Cedar Holdings Group
- Company type: Privately held company
- Industry: financial services, asset management, commodities
- Founded: 1997; 29 years ago
- Founders: Zhang Jin
- Headquarters: Guangzhou, China
- Area served: Worldwide
- Key people: Zhang Jing (CEO)
- Revenue: US$33.8 billion (2021)
- Number of employees: 23,856 (2021)
- Website: cedarhd.com

= Cedar Holdings Group =

Chinese holding company

The Cedar Holdings Group (雪松控股) is a Chinese holding company active in six business sectors:
- Gongtongyun Supply Chain Group
- Chemical Industry Group
- Cedar Culture & Tourism Group
- King vision Group
- Community Ecological Operation Group
- Financial Services Group

Cedar also controls two A-share listed companies: Qixiang Tengda and Sinoer.

Cedar Holdings was founded in 1997. In 2019 it had assets of 221 billion yuan. Headquartered in Guangzhou, it also has offices in Hong Kong, Singapore, Switzerland, Germany, France and the United States.

In 2020, Cedar bought the British steel firm Stemcor for $150 million.
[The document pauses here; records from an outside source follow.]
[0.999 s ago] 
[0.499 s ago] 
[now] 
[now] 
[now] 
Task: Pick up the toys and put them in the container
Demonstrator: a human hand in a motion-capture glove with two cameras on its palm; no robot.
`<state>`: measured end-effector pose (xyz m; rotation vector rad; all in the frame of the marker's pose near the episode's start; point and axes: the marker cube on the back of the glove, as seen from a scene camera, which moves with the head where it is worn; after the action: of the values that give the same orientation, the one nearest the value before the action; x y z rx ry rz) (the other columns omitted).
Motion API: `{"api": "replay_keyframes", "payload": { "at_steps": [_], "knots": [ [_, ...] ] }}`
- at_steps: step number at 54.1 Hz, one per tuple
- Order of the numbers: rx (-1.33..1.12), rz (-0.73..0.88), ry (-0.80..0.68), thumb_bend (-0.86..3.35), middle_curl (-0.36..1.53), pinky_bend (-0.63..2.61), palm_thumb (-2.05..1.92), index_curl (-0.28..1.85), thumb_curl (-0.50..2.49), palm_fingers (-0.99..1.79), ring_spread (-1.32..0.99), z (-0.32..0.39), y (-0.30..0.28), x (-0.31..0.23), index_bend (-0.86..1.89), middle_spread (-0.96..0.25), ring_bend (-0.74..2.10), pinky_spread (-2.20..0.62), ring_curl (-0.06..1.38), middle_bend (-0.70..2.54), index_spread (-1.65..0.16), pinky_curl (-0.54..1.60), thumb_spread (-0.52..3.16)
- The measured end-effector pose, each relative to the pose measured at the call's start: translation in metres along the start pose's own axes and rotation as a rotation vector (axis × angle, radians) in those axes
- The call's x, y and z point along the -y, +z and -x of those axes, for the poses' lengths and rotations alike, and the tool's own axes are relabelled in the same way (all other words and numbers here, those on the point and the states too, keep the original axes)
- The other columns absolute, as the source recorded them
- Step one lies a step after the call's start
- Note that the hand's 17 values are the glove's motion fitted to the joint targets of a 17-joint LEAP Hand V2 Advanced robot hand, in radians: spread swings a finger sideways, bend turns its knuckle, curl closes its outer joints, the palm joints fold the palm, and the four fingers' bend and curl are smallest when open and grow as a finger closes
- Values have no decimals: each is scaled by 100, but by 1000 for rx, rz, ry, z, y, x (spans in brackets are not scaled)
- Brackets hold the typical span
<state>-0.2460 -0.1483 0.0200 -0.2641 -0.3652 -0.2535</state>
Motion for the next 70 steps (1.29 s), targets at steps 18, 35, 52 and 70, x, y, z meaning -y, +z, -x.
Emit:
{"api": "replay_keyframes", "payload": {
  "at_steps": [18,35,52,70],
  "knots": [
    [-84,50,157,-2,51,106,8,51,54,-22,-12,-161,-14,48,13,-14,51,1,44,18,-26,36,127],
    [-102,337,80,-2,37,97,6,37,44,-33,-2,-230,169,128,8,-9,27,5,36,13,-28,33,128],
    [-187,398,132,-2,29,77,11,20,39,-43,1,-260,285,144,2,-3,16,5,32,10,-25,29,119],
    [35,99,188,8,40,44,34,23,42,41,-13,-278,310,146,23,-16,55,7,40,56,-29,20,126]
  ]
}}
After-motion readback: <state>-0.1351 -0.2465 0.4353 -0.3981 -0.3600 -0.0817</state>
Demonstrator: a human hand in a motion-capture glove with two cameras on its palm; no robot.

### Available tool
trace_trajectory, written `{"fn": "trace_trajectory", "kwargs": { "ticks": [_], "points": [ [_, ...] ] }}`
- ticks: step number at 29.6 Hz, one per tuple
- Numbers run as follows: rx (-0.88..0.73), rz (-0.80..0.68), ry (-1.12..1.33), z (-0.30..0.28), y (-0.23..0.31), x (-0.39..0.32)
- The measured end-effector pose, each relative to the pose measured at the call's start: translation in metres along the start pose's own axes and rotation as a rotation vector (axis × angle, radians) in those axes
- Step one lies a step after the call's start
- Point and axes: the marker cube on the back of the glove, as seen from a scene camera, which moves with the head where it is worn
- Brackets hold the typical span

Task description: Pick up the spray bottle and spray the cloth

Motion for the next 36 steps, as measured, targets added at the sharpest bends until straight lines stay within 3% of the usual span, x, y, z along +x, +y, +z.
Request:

Cedar was ranked 359th in the Fortune Global 500 for 2021, and on a list of China's top 500 Private Enterprises.

==Controversies==
In February 2022 Cedar missed interest payments of 20 billion yuan (US$3.15 billion) owed to clients, casting doubt on the soundness of the business; The Nikkei described it as being built on a "shell game," reporting that "Most of the goods traded by Cedar did not belong to Cedar, a person with knowledge of the matter said. The goods in warehouses belonged to state companies that sold them to Cedar and then bought them back after multiple rounds of transactions […] All transactions took place only on paper as the ownership of goods changed hands […] The goods could be sold hundreds of times in days without leaving a warehouse, boosting sales figures for the companies involved."